TASK
A single number is all that's needed: how many lines in the data contain the string "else".

_ _ _ _

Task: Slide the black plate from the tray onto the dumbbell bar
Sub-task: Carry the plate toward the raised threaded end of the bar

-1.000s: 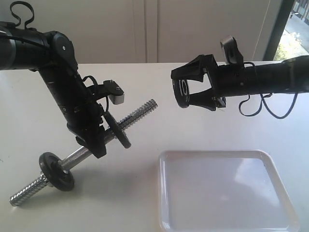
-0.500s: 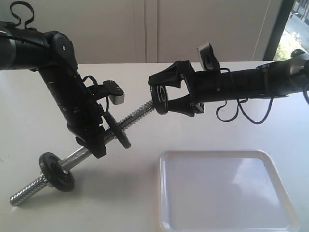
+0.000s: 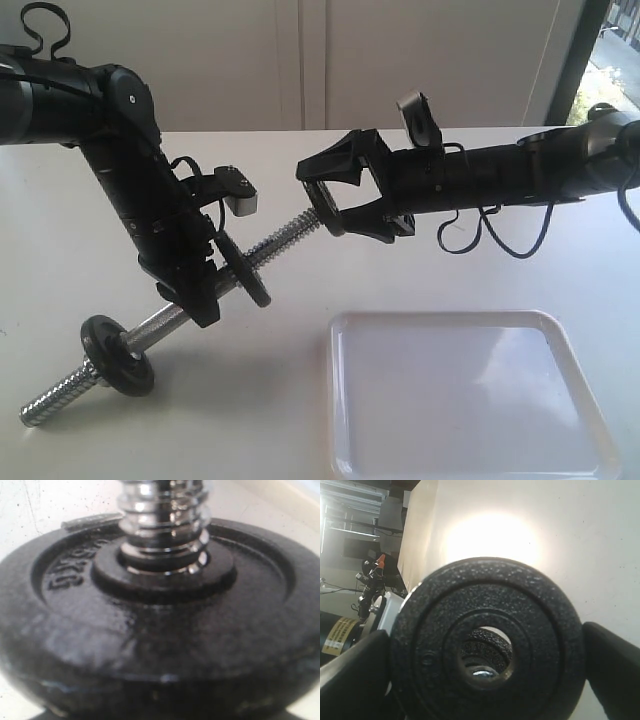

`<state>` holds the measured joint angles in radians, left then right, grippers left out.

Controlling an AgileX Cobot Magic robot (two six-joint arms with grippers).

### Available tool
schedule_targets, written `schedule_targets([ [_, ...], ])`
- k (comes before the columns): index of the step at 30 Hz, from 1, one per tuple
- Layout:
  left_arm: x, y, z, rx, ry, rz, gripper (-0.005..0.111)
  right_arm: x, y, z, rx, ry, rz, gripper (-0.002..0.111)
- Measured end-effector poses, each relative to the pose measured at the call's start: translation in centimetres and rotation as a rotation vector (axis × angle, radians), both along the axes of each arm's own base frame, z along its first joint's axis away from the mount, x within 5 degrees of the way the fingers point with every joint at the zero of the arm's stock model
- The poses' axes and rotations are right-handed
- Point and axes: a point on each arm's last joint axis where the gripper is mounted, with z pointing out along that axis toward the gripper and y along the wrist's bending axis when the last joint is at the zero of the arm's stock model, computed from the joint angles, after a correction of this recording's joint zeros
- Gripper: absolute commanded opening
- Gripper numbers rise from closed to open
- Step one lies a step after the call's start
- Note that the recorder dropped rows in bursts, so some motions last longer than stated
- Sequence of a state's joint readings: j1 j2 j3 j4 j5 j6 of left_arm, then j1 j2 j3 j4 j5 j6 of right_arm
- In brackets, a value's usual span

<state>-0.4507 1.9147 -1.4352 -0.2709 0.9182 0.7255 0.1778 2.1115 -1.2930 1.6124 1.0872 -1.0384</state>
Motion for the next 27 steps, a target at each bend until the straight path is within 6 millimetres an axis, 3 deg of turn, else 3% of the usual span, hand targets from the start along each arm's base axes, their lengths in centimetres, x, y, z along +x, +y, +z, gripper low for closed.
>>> schedule_targets([
  [16,-0.1,0.0,0.0,0.004,0.014,-0.005,0.000,0.0,0.5,-0.6,0.010,0.018,0.002,0.000],
  [27,-0.1,0.0,0.0,0.004,0.014,-0.005,0.000,0.6,-1.7,-0.1,0.079,0.036,-0.031,0.000],
])
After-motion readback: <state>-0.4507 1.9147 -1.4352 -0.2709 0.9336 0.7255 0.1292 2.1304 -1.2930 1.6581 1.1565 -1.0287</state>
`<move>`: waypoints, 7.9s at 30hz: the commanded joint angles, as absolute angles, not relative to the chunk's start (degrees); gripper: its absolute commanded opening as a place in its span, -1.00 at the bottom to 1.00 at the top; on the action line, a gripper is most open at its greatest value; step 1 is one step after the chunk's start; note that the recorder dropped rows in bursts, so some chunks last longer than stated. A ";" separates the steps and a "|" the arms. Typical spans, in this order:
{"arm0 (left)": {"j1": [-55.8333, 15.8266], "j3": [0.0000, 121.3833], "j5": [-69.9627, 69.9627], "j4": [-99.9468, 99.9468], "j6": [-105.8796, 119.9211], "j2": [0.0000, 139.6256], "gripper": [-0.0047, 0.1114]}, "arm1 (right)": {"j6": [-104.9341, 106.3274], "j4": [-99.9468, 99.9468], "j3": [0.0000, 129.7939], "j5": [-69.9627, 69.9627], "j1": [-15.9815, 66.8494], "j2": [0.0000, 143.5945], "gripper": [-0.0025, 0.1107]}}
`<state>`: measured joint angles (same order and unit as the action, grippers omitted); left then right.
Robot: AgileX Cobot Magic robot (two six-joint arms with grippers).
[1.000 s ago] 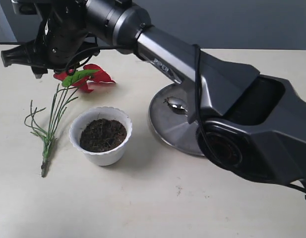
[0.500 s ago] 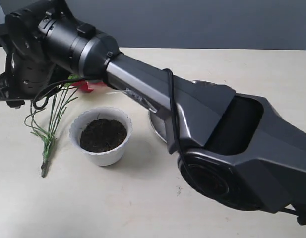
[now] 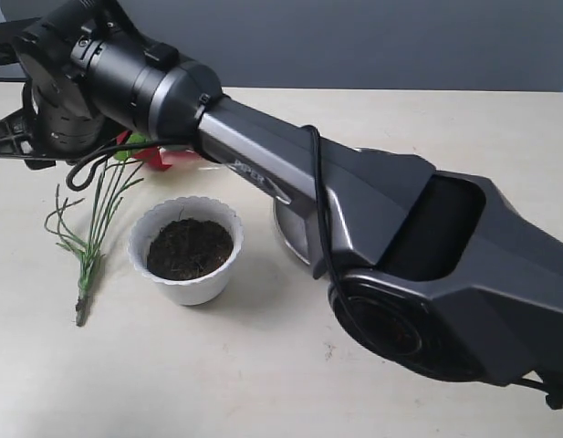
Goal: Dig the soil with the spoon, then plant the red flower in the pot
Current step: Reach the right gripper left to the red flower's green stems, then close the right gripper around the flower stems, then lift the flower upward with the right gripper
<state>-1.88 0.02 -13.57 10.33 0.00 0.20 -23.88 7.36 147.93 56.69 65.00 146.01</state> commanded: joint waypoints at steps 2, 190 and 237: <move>-1.72 0.00 -13.68 10.18 0.00 0.00 -0.91 | -23.97 5.54 148.22 57.45 64.44 148.30 -0.23; -1.72 0.00 -13.68 10.18 0.00 0.00 -0.91 | -12.07 -3.69 157.23 54.07 63.29 158.26 -0.97; -1.95 0.00 -13.68 10.18 0.41 0.00 -0.91 | -8.45 11.90 169.91 69.96 70.18 136.79 -0.97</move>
<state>-1.88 0.02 -13.67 10.33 0.35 0.20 -8.07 10.55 169.77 69.92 68.31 137.37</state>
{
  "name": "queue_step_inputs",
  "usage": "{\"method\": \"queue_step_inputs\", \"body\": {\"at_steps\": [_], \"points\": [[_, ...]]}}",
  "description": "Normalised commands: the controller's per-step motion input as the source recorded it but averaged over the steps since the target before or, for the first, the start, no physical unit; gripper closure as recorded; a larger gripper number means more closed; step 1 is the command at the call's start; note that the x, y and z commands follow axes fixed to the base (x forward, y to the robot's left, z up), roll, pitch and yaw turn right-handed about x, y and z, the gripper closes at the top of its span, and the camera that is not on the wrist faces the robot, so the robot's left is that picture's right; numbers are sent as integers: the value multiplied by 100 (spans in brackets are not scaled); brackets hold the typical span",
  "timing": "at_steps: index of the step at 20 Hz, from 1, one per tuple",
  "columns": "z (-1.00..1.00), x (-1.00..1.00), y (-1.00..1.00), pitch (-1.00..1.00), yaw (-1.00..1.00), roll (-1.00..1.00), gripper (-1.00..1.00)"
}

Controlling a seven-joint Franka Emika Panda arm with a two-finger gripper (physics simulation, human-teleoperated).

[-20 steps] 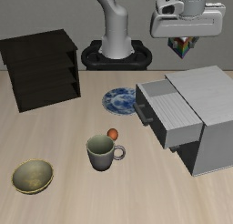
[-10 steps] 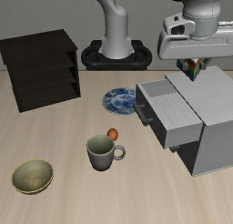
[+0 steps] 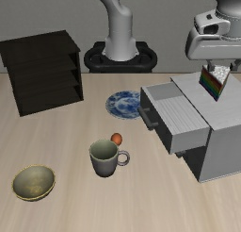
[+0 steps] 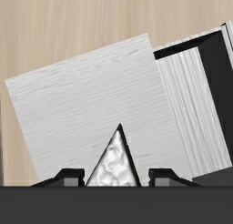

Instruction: Pick up the cake and place it on the top of the cabinet

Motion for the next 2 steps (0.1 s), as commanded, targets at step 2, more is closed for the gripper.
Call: {"method": "queue_step_inputs", "body": {"at_steps": [2], "points": [[0,0,0,0,0,0,-100]]}}
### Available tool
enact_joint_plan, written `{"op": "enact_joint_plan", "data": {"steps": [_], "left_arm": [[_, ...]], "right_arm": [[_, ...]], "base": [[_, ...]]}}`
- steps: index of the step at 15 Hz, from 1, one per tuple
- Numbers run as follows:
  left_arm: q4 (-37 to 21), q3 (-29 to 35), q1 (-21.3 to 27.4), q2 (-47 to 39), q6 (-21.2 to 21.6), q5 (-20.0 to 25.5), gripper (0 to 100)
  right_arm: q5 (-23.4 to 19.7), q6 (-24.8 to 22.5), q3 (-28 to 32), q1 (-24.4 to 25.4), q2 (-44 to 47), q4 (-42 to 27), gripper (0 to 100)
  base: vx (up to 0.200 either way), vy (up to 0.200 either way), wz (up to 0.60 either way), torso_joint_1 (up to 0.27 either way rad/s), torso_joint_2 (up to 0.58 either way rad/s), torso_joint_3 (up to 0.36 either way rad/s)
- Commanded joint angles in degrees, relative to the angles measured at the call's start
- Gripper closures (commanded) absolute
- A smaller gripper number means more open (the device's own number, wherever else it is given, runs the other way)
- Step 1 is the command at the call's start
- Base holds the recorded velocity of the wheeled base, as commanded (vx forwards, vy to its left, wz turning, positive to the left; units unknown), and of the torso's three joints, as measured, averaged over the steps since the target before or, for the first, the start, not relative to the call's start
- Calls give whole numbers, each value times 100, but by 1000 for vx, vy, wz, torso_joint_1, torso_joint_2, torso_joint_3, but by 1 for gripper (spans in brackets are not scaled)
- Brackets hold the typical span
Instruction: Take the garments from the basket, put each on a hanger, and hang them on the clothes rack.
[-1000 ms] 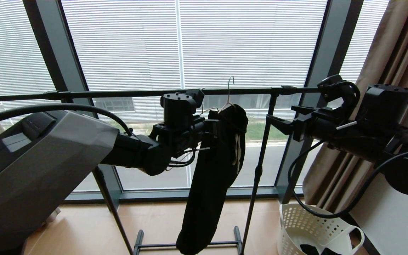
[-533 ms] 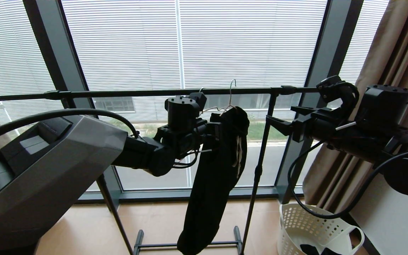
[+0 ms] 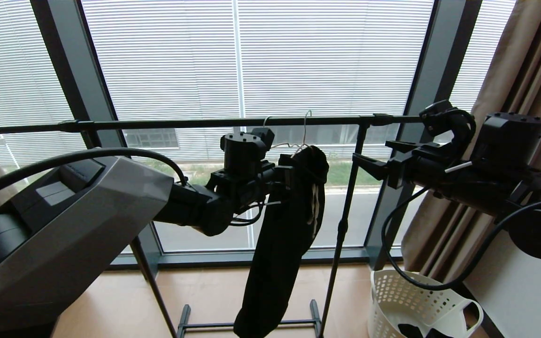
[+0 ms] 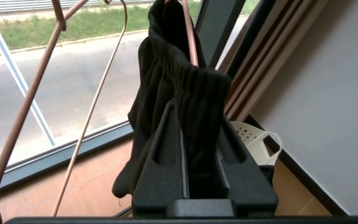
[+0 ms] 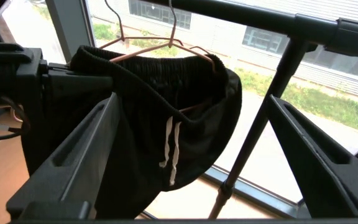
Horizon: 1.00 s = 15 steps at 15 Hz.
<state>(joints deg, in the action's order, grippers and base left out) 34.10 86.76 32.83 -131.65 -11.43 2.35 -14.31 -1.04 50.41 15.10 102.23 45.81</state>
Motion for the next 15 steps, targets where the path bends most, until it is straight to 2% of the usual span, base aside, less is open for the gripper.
{"op": "enact_joint_plan", "data": {"steps": [1,2,3,5,9,10,12,14,15], "left_arm": [[0,-19,4,-10,1,2,100],[-8,-19,4,-10,10,2,100],[-26,-28,4,-10,27,2,0],[-158,-80,4,25,89,2,0],[-729,-564,-13,429,519,2,0],[-922,-775,4,746,643,2,0],[-940,-1153,31,1255,792,2,0],[-808,-2181,-31,2249,1126,11,0],[-773,-2278,-49,2328,1143,11,0]], "right_arm": [[-1,-2,-5,1,7,7,0],[-1,-2,4,1,7,7,0],[-1,-11,4,1,7,-2,0],[-1,-11,-5,1,7,-2,0],[-1,-2,-5,1,-1,7,0],[-1,-11,-5,1,-19,7,0],[-1,-11,-5,1,-37,7,0],[-1,-2,-22,1,-37,7,0],[-1,-2,-31,1,-37,7,0]], "base": [[0,0,0,0,0,0],[0,0,0,0,0,0],[0,0,0,0,0,0],[0,0,0,0,0,0],[0,0,0,0,0,0],[0,0,0,0,0,0],[0,0,0,0,0,0],[0,0,0,0,0,0],[0,0,0,0,0,0]]}}
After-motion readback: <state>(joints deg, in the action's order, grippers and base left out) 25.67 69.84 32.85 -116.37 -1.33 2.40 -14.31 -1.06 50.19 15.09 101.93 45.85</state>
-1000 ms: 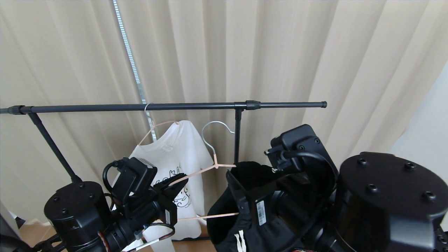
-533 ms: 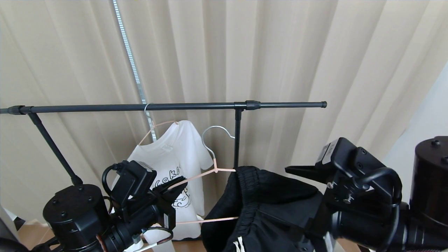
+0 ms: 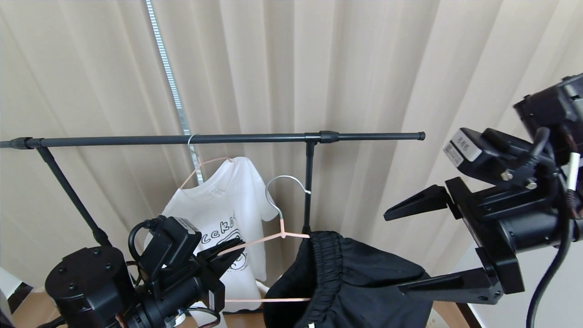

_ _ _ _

REPLY TO THE EXERCISE
2